Bill, I think you have the impulse requirements backwards. According to Wikipedia
"De-orbiting a geostationary satellite requires a delta-v of about 1,500 metres per second (4,900 ft/s), whereas re-orbiting it to a graveyard orbit only requires about 11 metres per second (36 ft/s).[1]" see
https://en.wikipedia.org/wiki/Graveyard_orbit
"For satellites in geostationary orbit and geosynchronous orbits, the graveyard orbit is a few hundred kilometers beyond the operational orbit. The transfer to a graveyard orbit beyond geostationary orbit requires the same amount of fuel as a satellite needs for about three months of stationkeeping. It also requires a reliable attitude control during the transfer maneuver. While most satellite operators plan to perform such a maneuver at the end of their satellites' operational lives, through 2005 only about one-third succeeded.[2] Given the economic value of the positions at geosynchronous altitude, unless premature spacecraft failure precludes it, satellites are moved to a graveyard orbit prior to decommissioning."
So, Bill, if you can find the propellant requirements for station keeping for some of the bigger satellites, you can figure the propellant needs to transfer them to the graveyard orbits.
We still don't agree on how much ablated material would need to be substituted for that propellant. You seem to think it is only twice as much - I have not done the analysis, but you can if you are so inclined to prove your 0.5 efficiency.
But, to get back to the point I started with: How much of the satellite's material will need to be blasted off its surface with a laser and how likely is that to affect the integrity of the satellite. I am not thinking the ablation is only going to need to affect "a few microns" of the satellite's surface.
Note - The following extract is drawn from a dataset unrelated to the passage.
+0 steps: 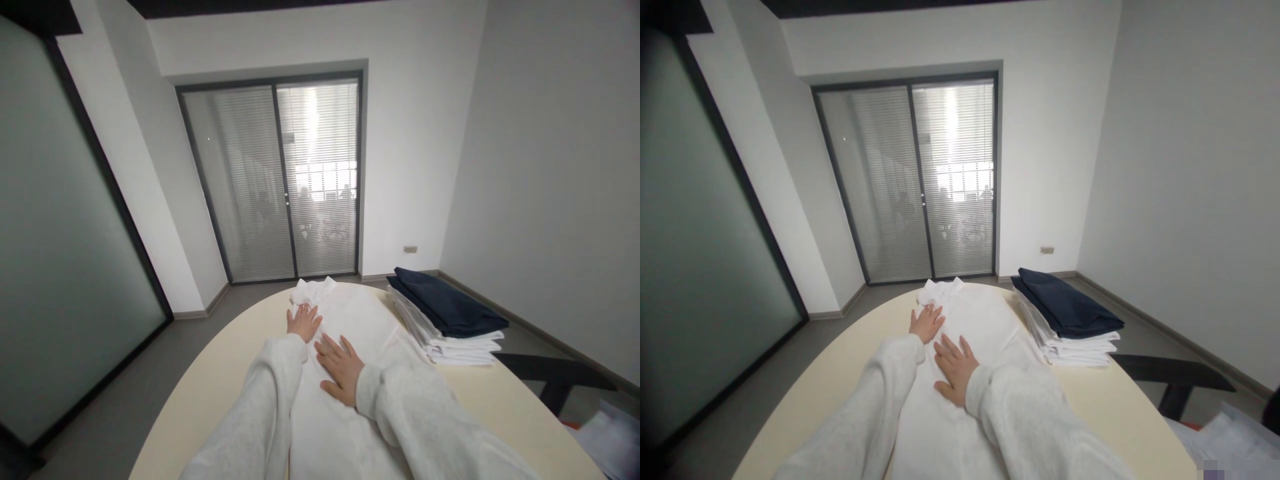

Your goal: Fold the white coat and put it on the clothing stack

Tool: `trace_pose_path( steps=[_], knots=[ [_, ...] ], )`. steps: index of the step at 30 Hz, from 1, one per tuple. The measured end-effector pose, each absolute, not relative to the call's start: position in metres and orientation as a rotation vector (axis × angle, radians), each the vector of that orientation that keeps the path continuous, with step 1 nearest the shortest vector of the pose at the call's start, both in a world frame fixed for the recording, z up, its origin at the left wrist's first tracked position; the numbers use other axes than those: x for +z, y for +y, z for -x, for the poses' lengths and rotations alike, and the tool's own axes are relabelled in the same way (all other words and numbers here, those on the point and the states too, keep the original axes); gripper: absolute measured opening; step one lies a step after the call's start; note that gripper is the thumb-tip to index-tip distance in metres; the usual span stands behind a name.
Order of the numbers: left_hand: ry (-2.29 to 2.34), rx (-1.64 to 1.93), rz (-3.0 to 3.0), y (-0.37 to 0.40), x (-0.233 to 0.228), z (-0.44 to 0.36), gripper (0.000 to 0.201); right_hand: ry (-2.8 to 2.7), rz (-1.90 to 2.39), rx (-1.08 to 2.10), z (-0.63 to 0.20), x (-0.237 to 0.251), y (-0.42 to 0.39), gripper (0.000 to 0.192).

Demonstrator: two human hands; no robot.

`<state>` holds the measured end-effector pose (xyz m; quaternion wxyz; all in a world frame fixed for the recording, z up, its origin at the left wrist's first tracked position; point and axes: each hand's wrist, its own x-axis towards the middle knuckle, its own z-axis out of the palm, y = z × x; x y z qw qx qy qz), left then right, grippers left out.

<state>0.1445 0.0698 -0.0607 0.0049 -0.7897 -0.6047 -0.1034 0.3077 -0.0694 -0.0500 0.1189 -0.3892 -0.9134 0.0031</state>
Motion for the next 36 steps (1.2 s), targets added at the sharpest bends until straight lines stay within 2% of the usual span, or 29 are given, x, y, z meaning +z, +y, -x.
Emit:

And, that doesn't consider the acceleration forces, either. You mentioned 20 m/s net velocity increase created by a microsecond laser pulse. That looks like 20 m/s divided by 0.000001 second of acceleration, which is equal to 20 million m/s^2. That is about 2 million Gs of acceleration. I'll give you that the ablation would last somewhat longer than the laser pulse, but it isn't going to last for a second, either, which would be needed to make it something like 2 Gs..
I don't know where you are getting your numbers, but they aren't seeming to "add up" right.